Podeszłam do baru, gdzie zwijał się William, nalewając piwo i mieszając drinki. Zamówiłam dwa martini. Wymieniliśmy mało ważne uwagi, gdy wlewał do shakera wódkę i dodawał odrobinę wermutu. Postawił na blacie dwa szerokie schłodzone kieliszki.
– Możesz coś dla mnie zrobić? Kiedy skończysz, zanieś, proszę, kieliszki do tego chłopaka w szarym swetrze. Powiedz mu, że poszłam do toalety i zaraz wrócę. Nie musi na mnie czekać z piciem.
– Z przyjemnością – odparł William. Położył na tacy dwie podstawki, ustawił na nich martini i wyszedł zza baru.
Skierowałam się do toalety pachnącej środkiem dezynfekującym. Wiedziałam z przykrego doświadczenia, że drewniana deska w jedynej kabinie jest popękana i szczypie w pośladki, gdy się na niej siada. Mariah stała przy umywalce i poprawiała przed lustrem perukę. Obok umywalki stał duży plastikowy kosz na śmieci, a zakratowane okno wychodziło na niewielkie podwórko na tyłach restauracji. Z bliska zauważyłam, że pod płaszczem przeciwdeszczowym Mariah ma na sobie gruby sweter i szerokie niebieskie spodnie z wszytą przy pasku pogrubiającą poduszką. Stroju dopełniały mokasyny marki Birkenstock i białe skarpetki. Co za szyk.
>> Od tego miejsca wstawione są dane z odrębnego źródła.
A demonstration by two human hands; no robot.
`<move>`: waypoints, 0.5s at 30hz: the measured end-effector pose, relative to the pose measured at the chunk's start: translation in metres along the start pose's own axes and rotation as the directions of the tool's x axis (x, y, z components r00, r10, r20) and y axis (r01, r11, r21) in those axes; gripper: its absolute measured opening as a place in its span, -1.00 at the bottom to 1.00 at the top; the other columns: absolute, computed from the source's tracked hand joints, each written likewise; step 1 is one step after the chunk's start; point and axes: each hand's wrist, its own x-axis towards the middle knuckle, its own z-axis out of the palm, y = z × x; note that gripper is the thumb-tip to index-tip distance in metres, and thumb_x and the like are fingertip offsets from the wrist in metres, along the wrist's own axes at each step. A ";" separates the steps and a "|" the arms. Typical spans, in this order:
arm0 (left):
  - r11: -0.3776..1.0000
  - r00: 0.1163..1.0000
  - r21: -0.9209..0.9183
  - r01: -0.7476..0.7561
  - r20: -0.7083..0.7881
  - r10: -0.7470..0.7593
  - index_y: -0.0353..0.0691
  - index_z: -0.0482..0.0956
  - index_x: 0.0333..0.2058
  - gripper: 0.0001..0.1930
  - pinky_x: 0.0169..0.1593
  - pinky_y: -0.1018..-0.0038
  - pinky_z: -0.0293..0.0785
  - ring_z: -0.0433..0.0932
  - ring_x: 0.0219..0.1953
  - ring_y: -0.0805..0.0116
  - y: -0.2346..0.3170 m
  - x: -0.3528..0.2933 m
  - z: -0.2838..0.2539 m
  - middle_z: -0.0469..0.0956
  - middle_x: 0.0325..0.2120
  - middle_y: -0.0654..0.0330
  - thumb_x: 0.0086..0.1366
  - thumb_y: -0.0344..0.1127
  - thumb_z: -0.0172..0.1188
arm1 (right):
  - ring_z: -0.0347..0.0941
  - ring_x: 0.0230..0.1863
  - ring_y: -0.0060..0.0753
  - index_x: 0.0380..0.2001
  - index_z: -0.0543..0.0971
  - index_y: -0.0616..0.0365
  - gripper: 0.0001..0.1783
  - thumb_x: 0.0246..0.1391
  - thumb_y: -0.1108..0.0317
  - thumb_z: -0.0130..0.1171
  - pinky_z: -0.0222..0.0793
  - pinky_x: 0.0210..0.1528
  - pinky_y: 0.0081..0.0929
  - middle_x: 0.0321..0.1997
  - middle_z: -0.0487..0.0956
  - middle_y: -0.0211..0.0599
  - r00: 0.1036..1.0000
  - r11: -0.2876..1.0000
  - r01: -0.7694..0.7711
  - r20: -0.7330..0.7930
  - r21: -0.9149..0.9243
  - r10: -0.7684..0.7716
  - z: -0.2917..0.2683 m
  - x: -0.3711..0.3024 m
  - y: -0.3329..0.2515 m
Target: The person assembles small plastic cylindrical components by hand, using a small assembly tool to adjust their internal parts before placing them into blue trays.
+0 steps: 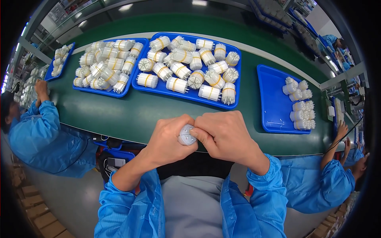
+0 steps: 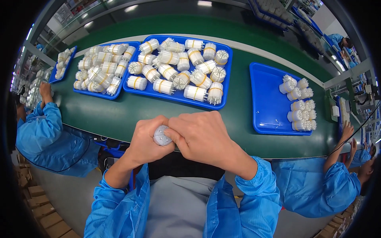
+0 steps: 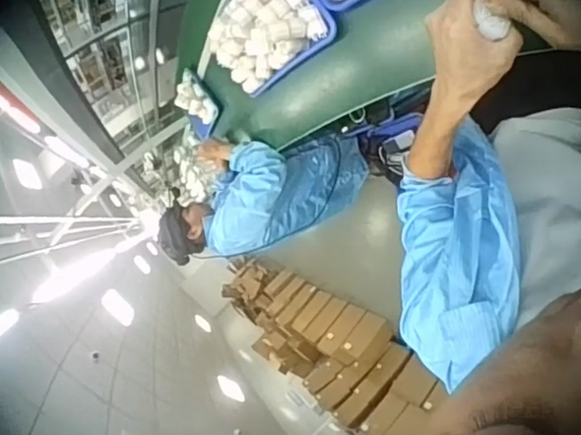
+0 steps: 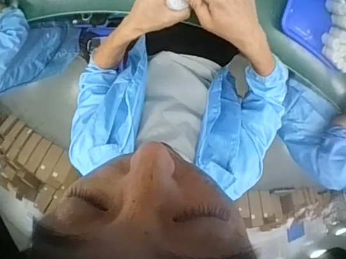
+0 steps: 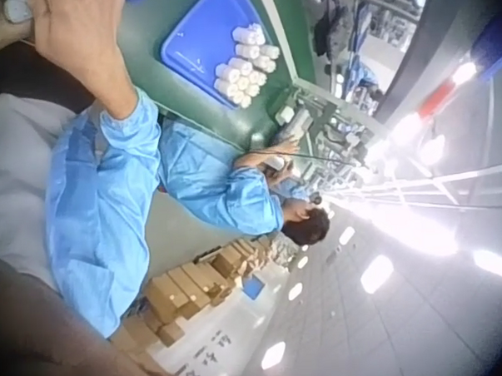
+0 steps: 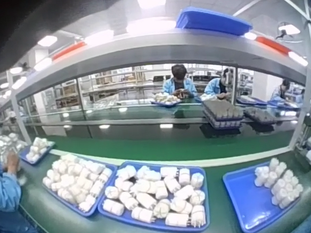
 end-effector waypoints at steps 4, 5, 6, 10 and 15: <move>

– I co o tym myślisz? – spytała.
– To przebranie jest do niczego. Widziałam cię tylko raz w życiu i rozpoznałam bez trudu zaraz po wejściu.
Wyjęła z torebki grzebień z dużymi zębami i zaczęła podnosić pasma na czubku głowy, by fryzura wydała się wyższa.
– Cholera. Kosztowała fortunę, a nawet nie jest z prawdziwych włosów.
– Co ty tutaj robisz? Czy wiesz, że o mało wszystkiego nie spaprałaś?
– Nawet mi nie mów. Te moje wspaniałe pomysły! – rzuciła z westchnieniem. – Próbowałam się do ciebie dodzwonić, ale stale odzywała się sekretarka. Nie chciałam zostawiać wiadomości. Nigdy nie wiadomo, kto może jej przypadkiem wysłuchać. Nie chciałam ryzykować, że Tommy usłyszy mój głos. Uznałam, że łatwiej będzie namierzyć cię tutaj. Weszłam przekonana, że jestem zupełnie bezpieczna, i nagle widzę go przy stoliku. Myślałam, że dostanę zawału.